While the PM did not indicate what piece of information aroused his ire, the lead headline in Wednesday’s Yediot Aharonot read: ‘Disagreement about Iran among the intelligence agencies.’ According to the report, the disagreement between Israel’s intelligence community is over the so-called ‘zone of immunity’ – the period where the Iranians will have progressed on their nuclear programme beyond the point where an Israeli attack would be effective.
Netanyahu, deferring the second part of the meeting yesterday shortly after it begun, told cabinet ministers that he did not have anything against the media, which was just doing its job, but did have ‘a grievance against the person who broke the most basic trust needed to hold security cabinet meetings, and harmed the ability to hold classified meetings. I have a responsibility to the citizens of Israel and to the country’s security, and therefore I am disbanding this meeting.’

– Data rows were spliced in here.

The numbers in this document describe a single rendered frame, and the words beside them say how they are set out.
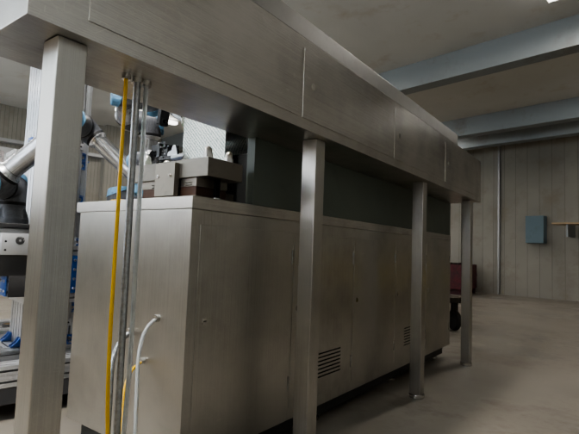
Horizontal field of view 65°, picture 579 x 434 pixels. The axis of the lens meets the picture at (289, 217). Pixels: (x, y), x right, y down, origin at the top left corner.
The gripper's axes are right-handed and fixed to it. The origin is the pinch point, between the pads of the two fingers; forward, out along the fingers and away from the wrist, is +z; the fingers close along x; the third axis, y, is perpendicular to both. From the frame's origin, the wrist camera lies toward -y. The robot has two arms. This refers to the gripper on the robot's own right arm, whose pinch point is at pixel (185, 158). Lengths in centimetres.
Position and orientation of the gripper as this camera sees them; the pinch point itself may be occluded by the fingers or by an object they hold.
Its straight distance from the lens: 185.0
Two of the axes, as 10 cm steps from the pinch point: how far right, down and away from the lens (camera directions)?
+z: 8.0, -0.1, -5.9
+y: 0.4, -10.0, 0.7
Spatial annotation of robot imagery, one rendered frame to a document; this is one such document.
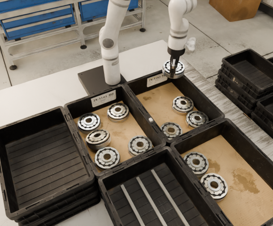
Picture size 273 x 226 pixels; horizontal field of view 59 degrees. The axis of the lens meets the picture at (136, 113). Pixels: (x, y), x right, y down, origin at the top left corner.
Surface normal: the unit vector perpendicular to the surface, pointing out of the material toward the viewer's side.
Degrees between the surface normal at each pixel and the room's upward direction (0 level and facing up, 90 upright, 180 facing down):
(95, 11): 90
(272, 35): 0
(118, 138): 0
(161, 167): 0
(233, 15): 91
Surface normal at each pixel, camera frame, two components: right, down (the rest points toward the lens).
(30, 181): 0.00, -0.65
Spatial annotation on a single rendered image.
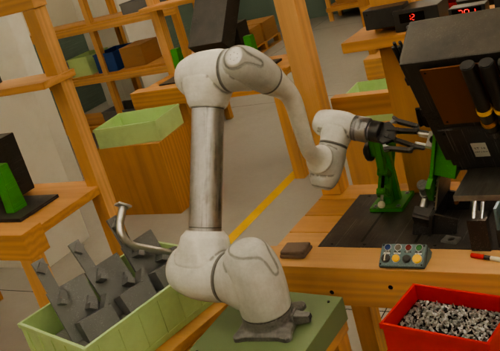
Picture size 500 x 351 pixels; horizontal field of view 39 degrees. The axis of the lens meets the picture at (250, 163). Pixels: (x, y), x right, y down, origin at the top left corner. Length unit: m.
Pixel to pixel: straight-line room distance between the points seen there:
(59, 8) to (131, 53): 3.07
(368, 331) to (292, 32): 1.40
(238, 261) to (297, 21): 1.14
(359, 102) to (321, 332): 1.13
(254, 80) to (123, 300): 0.98
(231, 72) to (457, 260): 0.91
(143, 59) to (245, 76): 5.95
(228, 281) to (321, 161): 0.62
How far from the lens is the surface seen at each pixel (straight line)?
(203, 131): 2.12
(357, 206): 2.79
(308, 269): 2.44
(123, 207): 2.67
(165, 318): 2.48
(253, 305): 2.01
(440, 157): 2.34
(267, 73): 2.07
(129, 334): 2.39
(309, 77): 2.82
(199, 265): 2.09
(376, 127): 2.46
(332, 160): 2.44
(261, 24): 11.54
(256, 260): 1.96
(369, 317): 3.27
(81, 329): 2.55
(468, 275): 2.23
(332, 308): 2.13
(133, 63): 8.05
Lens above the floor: 2.04
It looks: 19 degrees down
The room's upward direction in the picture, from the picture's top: 16 degrees counter-clockwise

The two-day meeting, which begun on Tuesday, was the first in-depth session on Iran held by the security cabinet in months. Earlier this year Netanyahu came under criticism for not convening the forum on such a fateful issue. One counter-argument put forward by government officials was the concern over leaks from the forum, as it includes 14 voting members and four observers
While Netanyahu’s inner cabinet, which is made up of himself and eight other ministers, can give an advisory opinion on whether to strike Iran, Israel’s law stipulates that the decision needs to be made by the security cabinet. The security cabinet could also choose to bring such a decision to the full 29-member cabinet – which historically has been the case in Israel when dealing with decisions of going to war or to embark on major military operations.